Há pelo menos dois casos no mundo que permitem levantar o véu sobre isso, ambos referidos pelo semanário argentino de esquerda, Brecha.

Na Argentina, refere um artigo do Brecha publicado esta sexta-feira, o contrato com a Pfizer ficou bloqueado devido à questão das indemnizações, que os deputados argentinos queriam imputar à farmacêutica, condição que esta rejeitou.

Entretanto, referem os articulistas, Jorge Rachid, um médico assessor do Governador da província de Buenos Aires revelou a uma rádio que a Pfizer exigia condições "inaceitáveis" de garantias de pagamento, "com bens inatingíveis, incluindo petróleo e glaciares".

No Perú, já depois de ter garantido que qualquer controvérsia seria resolvida por arbitragem internacional, levando o executivo peruano a abdicar da sua imunidade soberana, a empresa norte-americana exigiu que o país, caso perdesse a disputa, a indemnizasse com ativos peruanos no exterior.

Entre estes, bens móveis do serviço diplomático, aviões militares ou objetos de museu, afirma o Brecha.
A multiplicação das doses e as seringas especiais
O mesmo artigo analisa em profundidade a relação entre o fornecimento das doses da Pfizer e as seringas usadas para as ministrar.


Nos Estados Unidos descobriu-se que cada frasco de vacina dava não para cinco doses, como inicialmente referido, mas sim, para seis.

Em resultado, a farmacêutica pôde informar os serviços europeus que, a partir de 18 de janeiro, "cada bandeja enviada passaria a conter 1.170 doses e não as 975, com uma redução em 20 por cento do número de frascos", conforme noticiou o jornal espanhol El Mundo dia 25 de janeiro de 2021.Com essa alteração, a produção bruta da Pfizer prevista para este ano sobe de 1.300 a 2.000 milhões de doses, conforme comunicaram porta-vozes da empresa.
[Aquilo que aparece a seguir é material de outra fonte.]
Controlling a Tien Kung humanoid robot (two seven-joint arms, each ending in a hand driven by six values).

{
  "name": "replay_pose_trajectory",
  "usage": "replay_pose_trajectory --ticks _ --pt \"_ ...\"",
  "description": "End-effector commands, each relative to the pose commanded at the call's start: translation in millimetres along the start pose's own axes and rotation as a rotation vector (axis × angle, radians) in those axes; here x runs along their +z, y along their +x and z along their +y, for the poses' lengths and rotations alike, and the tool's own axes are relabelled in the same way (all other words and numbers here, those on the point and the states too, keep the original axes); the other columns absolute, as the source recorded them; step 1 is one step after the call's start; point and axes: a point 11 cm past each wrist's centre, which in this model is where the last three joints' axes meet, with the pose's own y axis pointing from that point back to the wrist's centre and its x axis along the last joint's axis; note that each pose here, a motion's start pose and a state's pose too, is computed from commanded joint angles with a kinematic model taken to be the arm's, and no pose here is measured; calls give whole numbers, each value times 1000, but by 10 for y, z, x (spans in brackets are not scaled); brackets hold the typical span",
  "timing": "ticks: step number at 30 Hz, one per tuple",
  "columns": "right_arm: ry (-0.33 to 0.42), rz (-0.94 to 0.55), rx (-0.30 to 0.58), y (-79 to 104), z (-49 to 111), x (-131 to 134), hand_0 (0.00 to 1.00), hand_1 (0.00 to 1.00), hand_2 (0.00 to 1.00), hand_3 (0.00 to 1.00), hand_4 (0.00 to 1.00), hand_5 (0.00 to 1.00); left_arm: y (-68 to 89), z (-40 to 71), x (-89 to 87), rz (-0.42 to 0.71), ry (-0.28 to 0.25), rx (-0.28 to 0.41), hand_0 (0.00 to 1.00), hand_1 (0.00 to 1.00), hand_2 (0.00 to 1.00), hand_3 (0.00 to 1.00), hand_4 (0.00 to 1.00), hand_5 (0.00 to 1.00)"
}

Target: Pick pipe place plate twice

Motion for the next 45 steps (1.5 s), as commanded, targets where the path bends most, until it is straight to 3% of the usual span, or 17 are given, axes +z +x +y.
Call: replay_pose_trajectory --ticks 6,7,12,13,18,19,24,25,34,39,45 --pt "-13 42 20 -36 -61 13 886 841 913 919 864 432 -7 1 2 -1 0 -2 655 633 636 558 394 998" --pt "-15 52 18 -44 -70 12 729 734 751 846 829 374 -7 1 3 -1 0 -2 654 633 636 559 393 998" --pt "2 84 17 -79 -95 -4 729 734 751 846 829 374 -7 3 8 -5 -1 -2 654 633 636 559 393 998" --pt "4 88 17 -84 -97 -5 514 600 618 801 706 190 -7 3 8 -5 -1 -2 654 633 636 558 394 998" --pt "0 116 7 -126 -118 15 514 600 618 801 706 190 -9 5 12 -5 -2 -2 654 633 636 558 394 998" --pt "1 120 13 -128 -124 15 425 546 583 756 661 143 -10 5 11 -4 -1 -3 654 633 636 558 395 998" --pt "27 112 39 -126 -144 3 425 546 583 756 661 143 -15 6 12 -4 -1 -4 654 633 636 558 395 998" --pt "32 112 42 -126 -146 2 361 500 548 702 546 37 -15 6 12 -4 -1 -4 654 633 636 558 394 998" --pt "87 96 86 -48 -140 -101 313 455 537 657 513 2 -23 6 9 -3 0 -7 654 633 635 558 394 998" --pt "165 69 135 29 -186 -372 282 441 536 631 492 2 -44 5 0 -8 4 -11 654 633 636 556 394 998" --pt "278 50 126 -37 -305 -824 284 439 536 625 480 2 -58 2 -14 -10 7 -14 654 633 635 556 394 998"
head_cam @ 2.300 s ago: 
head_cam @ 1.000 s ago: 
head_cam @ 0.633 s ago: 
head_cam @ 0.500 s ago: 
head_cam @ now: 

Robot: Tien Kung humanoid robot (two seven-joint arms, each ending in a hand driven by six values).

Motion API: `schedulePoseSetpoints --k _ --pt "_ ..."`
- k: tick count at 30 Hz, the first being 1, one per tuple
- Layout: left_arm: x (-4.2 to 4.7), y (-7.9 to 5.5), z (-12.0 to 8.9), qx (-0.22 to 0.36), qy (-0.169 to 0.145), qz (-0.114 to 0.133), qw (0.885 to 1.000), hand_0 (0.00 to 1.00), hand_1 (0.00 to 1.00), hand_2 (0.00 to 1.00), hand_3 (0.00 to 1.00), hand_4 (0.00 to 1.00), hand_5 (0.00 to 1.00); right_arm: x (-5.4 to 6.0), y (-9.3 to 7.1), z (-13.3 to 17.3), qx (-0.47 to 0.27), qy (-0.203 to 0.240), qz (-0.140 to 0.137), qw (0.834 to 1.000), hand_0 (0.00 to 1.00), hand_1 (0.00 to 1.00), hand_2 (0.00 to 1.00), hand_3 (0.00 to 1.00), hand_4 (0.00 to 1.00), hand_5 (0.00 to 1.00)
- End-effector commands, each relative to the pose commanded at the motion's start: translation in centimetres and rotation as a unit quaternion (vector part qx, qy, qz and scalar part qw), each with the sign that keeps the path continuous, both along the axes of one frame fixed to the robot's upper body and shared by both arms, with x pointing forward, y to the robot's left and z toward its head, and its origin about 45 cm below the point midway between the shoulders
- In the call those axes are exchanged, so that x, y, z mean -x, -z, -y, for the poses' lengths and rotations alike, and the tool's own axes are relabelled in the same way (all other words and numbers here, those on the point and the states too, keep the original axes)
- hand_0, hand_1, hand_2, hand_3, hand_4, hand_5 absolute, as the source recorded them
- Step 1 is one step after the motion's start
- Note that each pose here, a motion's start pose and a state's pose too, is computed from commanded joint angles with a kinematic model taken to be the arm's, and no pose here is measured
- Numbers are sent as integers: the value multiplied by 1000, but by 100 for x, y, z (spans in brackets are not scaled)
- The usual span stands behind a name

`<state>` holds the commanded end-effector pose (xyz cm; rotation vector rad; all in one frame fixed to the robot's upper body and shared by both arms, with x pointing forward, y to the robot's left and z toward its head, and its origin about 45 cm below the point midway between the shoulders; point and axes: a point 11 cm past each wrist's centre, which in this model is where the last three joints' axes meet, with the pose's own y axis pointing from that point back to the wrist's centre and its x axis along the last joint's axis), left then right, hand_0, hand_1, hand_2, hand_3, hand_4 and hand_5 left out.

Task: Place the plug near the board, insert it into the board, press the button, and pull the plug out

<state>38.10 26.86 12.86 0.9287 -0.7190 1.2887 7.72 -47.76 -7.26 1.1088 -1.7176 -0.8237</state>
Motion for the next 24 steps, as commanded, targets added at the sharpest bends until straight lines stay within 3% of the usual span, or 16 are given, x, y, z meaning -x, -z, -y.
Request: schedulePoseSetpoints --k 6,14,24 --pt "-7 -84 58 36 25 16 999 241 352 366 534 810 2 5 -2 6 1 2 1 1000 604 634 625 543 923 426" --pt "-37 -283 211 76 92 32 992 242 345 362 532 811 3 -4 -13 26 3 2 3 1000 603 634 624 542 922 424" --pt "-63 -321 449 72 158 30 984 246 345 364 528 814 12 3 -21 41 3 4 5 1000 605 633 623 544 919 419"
Parece magia.

O problema é que a maioria das seringas não consegue extrair as tais seis doses. Apenas as chamadas de "baixo conteúdo morto" o conseguem fazer.

Para se ter uma ideia, dos mais de 286 milhões de seringas que a empresa Becton Dickinson – o principal produtor de seringas do mundo – prometeu vender ao Governo dos Estados Unidos, somente 40 milhões são daquele tipo. São informações da própria empresa.

"Para a Pfizer, a aprovação por parte da FDA [a agência dos EUA que autoriza a comercialização de medicamentos] da dose extra, significa que pode cumprir o seu contrato e receber dos Estados Unidos o pagamento na totalidade com quase menos sete milhões de frascos", referiu dia 22 de janeiro ao The Washington Post, Sam Buffone, ex-assessor jurídico da divisão de fraudes civis do Departamento de Justiça.

"Contudo, muitas dessas sextas doses poderão acabar desperdiçadas porque os centros de vacinação não têm as ferramentas adequadas" para as extrair, sublinhou.

A sócia alemã da Pfizer, a Biontech, anunciou já este mês a produção e venda de 50 milhões de seringas especiais.